Preventive Model-based Verification and Repairing for SDN Requests

Software Defined Networking (SDN) is a novel network management technology, which currently attracts a lot of attention due to the provided capabilities. Recently, different works have been devoted to testing / verifying the (correct) configurations of SDN data planes. In general, SDN forwarding devices (e.g., switches) route (steer) traffic according to the configured flow rules; the latter identifies the set of virtual paths implemented in the data plane. In this paper, we propose a novel preventive approach for verifying that no misconfigurations (e.g., infinite loops), can occur given the requested set of paths. We discuss why such verification is essential, namely, how, when synthesizing a set of data paths, other not requested and undesired data paths (including loops) may be unintentionally configured.
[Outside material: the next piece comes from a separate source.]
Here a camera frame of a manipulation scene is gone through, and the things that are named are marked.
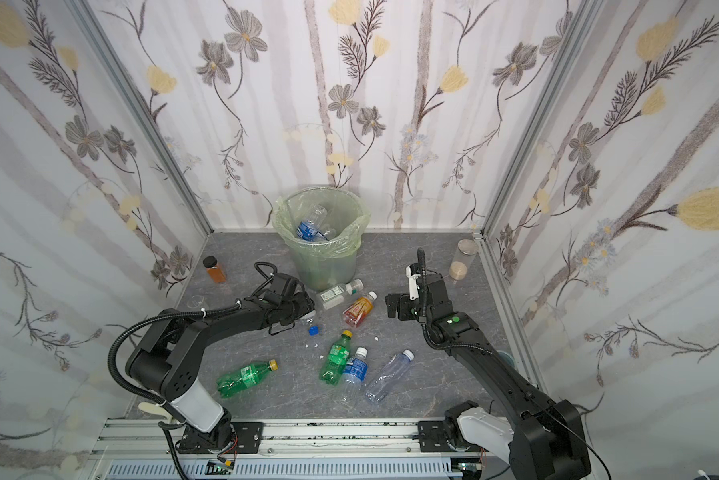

Furthermore, we show that for some cases the requested set of paths cannot be implemented without adding such undesired behavior, i.e., only a superset of the requested set can be implemented. Correspondingly, we present a verification technique for detecting such issues of potential misconfigurations and estimate the complexity of the proposed method; its polynomial complexity highlights the applicability of the obtained results. Finally, we propose a technique for debugging and repairing a set of paths in such a way that the corrected set does not induce undesired paths into the data plane, if the latter is possible.